Stopping the Cycle Dr. Winnel says you can stop the cycle of abuse, but leaving the faith is a “mixed blessing.” Letting go of the need to conform is a huge relief. There is a sense of freedom, excitement about information and new experiences, newfound self-respect, integrity, and a sense of emerging identity.
There are enormous challenges as well. First, the psychological damage does not go away overnight. Because the phobia indoctrination in young childhood is so powerful, the fear of hell can last a lifetime despite rational analysis. Likewise, the damage to self-esteem and basic self-trust can be crippling. These reasons illustrate why there are so many thousands of walking wounded—people who have left Evangelicalism and live with Religious Trauma Syndrome.

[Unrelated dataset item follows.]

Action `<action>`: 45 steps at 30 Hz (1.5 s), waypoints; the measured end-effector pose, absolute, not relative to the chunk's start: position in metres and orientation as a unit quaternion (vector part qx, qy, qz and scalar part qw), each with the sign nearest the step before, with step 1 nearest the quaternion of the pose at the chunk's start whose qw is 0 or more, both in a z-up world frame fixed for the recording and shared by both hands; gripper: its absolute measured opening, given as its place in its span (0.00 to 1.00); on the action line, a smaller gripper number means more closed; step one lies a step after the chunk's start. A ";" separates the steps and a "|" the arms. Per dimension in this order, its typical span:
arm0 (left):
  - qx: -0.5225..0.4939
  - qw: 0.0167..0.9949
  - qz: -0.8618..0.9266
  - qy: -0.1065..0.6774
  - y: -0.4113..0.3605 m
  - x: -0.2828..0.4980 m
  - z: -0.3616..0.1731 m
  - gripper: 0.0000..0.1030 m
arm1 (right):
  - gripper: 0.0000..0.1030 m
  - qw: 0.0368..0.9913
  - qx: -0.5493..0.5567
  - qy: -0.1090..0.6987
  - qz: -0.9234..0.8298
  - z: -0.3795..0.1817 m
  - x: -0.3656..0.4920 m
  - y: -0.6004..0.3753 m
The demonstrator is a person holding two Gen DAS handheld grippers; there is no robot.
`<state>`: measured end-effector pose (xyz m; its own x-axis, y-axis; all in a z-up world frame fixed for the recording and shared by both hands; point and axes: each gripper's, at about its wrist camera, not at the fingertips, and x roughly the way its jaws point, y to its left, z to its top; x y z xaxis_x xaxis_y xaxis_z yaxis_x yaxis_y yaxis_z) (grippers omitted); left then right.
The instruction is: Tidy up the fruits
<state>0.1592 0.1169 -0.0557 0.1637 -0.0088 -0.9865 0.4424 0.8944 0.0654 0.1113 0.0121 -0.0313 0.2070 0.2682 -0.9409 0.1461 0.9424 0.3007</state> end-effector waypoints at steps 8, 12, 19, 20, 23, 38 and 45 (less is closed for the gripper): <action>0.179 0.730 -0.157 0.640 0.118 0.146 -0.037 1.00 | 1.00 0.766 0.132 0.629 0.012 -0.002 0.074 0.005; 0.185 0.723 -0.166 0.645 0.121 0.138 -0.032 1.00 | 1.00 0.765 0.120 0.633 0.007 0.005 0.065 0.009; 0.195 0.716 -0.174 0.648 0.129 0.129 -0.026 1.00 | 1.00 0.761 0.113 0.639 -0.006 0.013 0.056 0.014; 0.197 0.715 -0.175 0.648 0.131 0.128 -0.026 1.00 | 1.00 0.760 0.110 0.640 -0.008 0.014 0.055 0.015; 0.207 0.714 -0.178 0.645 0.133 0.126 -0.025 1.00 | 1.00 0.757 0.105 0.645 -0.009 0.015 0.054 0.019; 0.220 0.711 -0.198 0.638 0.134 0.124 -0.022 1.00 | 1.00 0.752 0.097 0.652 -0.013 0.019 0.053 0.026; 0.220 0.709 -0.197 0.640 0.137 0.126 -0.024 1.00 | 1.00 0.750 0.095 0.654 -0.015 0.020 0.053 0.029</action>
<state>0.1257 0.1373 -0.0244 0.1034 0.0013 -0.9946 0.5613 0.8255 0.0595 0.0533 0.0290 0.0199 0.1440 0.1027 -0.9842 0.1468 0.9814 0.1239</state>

But There is Hope Awareness is growing about the dangers of religious indoctrination. There are more and more websites to support the growing number of people leaving harmful religion. Slowly, services are evolving to help people with RTS heal and grow, including Dr. Winnel’s website JourneyFree.org
I am finally confident enough to say I am mostly healed. But I still have occasional traumatic dreams and flashbacks. However, I am continually discovering ways to help people understand what they have been through. So I hope to continue writing these posts to provide ways for all of us to enjoy life to its fullest. More to come.